The count of lines with the string "geometry" in the material is all that should be returned.
(Beginning of Information)
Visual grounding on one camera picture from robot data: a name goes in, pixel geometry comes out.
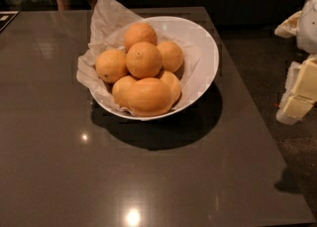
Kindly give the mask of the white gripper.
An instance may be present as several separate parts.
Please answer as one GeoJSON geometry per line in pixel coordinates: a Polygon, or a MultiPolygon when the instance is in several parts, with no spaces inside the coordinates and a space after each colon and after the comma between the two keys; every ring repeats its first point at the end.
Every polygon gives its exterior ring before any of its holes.
{"type": "MultiPolygon", "coordinates": [[[[301,12],[295,12],[284,20],[274,33],[282,38],[296,36],[301,50],[317,54],[317,0],[309,0],[301,12]]],[[[276,120],[293,125],[301,121],[316,103],[317,56],[309,56],[303,63],[294,61],[289,67],[276,120]]]]}

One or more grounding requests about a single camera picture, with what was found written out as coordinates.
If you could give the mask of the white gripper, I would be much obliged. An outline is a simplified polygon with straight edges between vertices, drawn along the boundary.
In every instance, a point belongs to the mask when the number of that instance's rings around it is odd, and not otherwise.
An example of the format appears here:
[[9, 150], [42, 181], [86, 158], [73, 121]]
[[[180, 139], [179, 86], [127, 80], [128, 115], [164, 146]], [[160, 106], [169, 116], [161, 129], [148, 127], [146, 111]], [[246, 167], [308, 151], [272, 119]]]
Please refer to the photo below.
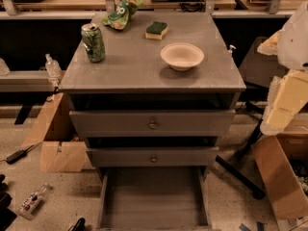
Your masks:
[[274, 77], [269, 86], [268, 106], [263, 114], [261, 132], [268, 136], [283, 132], [307, 103], [307, 72], [290, 70], [283, 78]]

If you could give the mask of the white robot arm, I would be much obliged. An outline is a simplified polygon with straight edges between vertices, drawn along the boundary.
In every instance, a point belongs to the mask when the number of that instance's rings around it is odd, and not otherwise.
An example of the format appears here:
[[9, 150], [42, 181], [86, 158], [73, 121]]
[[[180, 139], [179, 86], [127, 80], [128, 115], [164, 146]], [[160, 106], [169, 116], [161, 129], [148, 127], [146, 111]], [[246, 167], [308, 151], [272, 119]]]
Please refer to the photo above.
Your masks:
[[276, 55], [278, 63], [289, 69], [282, 78], [274, 77], [271, 81], [260, 126], [264, 135], [277, 135], [308, 103], [308, 2], [303, 2], [257, 51]]

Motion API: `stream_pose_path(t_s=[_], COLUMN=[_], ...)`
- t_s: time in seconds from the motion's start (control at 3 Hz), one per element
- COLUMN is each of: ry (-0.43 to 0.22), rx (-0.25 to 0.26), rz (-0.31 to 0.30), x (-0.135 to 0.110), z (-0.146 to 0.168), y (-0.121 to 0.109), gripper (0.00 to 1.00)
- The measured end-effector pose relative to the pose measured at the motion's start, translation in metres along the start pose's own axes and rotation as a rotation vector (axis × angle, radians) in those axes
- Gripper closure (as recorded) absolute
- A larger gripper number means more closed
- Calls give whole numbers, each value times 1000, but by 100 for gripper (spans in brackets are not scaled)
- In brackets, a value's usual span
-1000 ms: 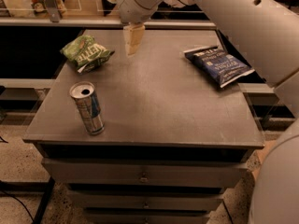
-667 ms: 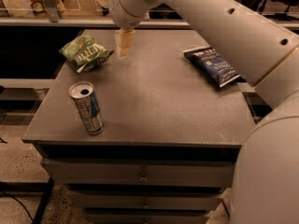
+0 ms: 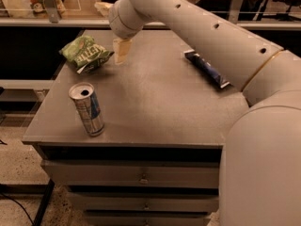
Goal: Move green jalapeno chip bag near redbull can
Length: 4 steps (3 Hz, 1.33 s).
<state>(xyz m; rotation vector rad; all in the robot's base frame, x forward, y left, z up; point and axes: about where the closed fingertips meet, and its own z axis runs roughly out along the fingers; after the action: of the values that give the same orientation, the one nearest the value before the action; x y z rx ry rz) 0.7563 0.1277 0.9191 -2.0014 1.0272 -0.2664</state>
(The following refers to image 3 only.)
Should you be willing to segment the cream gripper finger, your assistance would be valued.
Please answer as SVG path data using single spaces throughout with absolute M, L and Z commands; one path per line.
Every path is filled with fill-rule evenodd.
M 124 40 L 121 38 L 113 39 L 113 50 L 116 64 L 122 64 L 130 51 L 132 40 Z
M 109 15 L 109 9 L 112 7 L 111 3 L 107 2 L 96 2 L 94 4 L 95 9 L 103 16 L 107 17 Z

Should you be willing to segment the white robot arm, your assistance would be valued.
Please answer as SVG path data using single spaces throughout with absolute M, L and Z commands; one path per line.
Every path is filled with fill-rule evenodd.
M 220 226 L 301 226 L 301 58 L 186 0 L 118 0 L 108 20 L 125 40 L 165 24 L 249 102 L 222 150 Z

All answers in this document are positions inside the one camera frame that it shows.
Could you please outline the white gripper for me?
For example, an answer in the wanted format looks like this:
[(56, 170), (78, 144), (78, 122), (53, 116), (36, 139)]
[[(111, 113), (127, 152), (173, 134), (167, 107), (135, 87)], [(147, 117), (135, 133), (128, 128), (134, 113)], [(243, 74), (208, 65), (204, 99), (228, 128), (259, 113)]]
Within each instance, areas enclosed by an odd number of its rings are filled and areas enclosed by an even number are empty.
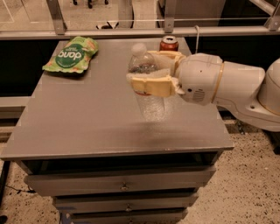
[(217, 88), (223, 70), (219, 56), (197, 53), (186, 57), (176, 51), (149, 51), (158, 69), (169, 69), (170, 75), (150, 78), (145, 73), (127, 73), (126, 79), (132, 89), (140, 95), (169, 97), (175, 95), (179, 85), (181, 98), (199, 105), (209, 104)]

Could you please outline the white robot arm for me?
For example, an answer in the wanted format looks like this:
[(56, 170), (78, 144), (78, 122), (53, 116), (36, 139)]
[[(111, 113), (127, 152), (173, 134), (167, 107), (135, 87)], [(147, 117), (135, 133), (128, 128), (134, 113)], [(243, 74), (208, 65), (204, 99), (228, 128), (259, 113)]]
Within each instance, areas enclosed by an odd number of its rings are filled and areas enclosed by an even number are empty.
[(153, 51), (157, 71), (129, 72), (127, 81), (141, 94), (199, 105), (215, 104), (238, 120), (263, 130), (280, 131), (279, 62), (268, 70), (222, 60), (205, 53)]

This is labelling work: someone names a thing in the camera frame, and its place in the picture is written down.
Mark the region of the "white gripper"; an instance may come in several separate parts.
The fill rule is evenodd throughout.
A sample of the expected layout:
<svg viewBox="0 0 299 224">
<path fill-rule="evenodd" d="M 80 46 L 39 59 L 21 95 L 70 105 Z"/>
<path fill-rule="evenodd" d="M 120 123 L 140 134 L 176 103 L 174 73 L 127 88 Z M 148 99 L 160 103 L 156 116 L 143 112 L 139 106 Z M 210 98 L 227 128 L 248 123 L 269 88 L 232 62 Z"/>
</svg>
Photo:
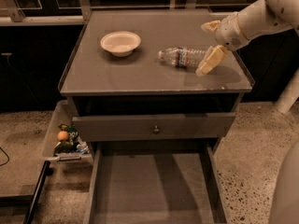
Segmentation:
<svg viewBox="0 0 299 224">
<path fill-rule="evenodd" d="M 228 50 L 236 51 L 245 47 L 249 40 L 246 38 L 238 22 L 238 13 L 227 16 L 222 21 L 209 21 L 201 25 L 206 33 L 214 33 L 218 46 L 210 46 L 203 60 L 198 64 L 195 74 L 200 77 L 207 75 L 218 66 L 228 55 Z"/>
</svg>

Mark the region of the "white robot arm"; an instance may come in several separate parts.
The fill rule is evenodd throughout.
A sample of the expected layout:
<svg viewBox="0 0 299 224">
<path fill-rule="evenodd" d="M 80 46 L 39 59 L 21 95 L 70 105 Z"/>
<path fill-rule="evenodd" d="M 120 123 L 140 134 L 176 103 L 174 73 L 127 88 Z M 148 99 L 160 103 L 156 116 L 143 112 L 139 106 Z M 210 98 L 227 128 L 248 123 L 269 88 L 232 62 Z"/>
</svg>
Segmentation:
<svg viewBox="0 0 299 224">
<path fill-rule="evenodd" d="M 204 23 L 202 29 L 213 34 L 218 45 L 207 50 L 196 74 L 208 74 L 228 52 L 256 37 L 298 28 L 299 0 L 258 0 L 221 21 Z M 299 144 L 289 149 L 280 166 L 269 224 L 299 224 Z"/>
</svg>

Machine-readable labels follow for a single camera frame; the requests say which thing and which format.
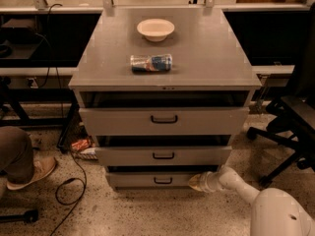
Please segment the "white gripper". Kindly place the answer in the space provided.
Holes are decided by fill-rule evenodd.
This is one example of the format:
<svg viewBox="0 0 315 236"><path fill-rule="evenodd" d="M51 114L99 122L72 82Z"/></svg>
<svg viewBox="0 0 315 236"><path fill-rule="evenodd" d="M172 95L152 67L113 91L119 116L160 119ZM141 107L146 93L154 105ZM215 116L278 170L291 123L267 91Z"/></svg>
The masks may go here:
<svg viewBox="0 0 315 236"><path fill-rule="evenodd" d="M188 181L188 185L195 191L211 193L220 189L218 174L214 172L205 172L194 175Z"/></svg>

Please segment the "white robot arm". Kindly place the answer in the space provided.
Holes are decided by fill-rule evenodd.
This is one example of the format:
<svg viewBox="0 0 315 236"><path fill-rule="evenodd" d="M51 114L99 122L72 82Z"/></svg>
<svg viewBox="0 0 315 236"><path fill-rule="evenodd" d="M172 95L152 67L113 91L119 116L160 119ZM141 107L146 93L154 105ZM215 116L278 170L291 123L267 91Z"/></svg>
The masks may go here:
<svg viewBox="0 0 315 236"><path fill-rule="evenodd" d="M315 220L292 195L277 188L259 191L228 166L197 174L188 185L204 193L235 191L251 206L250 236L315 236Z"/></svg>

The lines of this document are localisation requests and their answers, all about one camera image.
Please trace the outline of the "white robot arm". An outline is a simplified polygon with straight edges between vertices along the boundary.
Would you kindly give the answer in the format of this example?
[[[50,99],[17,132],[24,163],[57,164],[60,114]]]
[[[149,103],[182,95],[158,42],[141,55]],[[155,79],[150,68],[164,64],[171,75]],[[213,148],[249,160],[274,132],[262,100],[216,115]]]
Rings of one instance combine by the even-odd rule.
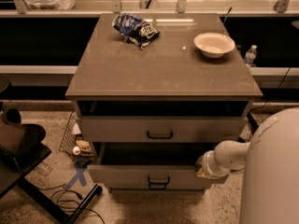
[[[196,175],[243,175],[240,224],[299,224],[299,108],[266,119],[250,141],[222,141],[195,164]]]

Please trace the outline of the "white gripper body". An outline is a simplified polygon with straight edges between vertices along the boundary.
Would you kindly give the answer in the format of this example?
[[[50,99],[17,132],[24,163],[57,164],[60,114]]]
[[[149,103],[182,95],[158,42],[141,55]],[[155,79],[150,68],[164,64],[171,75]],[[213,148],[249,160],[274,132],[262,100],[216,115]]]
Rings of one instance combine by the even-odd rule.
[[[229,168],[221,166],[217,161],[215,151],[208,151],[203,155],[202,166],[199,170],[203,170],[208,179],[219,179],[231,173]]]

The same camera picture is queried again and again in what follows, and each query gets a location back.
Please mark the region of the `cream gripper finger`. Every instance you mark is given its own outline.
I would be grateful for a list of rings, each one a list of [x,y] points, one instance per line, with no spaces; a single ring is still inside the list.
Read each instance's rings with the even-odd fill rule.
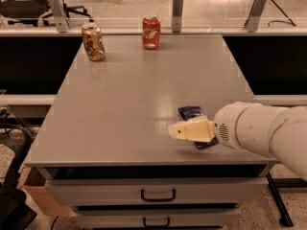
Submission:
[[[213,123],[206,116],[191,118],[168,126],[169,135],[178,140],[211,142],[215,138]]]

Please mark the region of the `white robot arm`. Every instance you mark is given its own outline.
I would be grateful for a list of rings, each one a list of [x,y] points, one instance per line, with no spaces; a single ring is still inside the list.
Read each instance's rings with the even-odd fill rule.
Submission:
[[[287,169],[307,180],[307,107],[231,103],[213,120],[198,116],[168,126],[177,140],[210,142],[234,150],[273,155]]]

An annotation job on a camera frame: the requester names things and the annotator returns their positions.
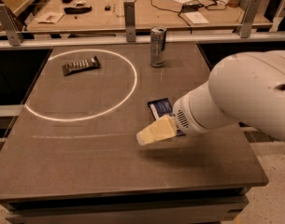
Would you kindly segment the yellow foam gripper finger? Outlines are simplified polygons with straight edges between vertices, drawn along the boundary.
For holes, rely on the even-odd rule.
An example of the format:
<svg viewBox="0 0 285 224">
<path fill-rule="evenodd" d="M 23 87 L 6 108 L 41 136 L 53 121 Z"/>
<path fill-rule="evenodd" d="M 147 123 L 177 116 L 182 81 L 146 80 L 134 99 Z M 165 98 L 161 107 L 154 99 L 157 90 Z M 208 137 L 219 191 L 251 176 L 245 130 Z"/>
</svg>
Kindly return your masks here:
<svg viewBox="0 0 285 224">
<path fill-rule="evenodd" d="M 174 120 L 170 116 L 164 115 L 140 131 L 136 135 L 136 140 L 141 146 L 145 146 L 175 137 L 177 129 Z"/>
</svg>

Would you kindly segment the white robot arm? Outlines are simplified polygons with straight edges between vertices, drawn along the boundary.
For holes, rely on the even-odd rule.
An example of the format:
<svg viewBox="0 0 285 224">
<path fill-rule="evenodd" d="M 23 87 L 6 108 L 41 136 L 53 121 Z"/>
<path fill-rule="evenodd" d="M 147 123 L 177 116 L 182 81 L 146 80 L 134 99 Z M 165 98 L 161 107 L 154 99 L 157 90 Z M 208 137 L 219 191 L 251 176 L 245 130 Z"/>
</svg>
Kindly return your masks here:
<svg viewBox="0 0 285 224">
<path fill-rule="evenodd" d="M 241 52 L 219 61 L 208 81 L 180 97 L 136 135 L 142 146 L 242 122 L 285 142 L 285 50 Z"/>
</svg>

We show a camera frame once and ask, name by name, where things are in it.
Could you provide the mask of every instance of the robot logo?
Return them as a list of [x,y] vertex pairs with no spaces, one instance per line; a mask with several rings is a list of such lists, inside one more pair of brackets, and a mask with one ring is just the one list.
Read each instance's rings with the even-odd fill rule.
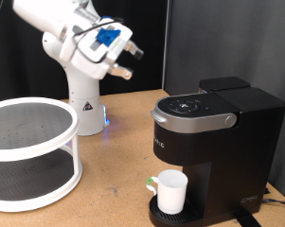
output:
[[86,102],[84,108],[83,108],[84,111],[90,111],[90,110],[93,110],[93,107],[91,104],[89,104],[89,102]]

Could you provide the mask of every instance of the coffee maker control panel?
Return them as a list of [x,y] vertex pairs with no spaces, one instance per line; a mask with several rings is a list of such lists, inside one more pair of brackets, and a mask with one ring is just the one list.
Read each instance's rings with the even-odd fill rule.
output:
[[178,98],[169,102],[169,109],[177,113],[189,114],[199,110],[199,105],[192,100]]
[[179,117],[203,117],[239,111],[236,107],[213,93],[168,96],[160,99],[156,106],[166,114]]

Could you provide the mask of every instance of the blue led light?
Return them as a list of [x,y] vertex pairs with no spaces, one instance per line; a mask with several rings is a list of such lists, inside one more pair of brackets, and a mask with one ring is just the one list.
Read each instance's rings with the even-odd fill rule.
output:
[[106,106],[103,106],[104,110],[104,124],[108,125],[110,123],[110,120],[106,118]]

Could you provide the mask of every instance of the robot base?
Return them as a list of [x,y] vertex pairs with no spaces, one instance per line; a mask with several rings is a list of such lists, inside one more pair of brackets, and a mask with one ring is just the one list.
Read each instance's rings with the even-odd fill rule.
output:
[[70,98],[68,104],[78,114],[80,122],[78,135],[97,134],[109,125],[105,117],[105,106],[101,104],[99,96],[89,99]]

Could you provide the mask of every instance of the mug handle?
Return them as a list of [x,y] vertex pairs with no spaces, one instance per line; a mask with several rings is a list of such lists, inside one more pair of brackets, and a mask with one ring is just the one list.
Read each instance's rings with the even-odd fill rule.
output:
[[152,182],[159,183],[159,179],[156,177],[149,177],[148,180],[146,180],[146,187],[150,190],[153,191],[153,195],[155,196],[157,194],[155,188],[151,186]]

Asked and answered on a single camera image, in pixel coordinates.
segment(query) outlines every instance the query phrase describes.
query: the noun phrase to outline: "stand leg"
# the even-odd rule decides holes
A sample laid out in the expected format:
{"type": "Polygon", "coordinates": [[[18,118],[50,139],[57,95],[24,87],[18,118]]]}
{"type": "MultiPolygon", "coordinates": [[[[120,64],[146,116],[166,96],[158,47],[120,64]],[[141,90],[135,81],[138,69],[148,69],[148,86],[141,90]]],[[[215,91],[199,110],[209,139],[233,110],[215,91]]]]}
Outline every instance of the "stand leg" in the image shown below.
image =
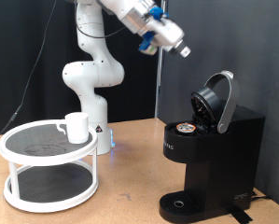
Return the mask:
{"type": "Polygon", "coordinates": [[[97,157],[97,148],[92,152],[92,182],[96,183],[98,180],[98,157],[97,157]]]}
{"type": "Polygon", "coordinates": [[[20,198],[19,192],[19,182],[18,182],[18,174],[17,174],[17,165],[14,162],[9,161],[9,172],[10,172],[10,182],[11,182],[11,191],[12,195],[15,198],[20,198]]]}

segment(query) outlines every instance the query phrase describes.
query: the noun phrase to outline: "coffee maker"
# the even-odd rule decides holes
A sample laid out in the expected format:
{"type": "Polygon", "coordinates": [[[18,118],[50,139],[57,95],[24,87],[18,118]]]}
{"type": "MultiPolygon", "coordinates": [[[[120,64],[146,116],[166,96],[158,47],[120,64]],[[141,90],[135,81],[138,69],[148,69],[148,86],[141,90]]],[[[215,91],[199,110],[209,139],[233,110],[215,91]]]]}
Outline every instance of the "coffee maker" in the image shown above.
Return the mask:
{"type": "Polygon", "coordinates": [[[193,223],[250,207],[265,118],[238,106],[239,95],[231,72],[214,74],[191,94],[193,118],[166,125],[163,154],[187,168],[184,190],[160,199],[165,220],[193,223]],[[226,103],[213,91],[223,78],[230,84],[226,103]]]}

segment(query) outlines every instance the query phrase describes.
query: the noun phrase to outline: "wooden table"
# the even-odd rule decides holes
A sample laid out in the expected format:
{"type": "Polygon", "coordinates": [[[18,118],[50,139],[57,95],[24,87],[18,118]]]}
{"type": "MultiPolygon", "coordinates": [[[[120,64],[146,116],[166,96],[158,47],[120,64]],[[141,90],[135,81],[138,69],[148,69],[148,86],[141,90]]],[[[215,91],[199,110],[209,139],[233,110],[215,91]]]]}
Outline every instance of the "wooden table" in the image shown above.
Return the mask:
(End of Information)
### Solved problem
2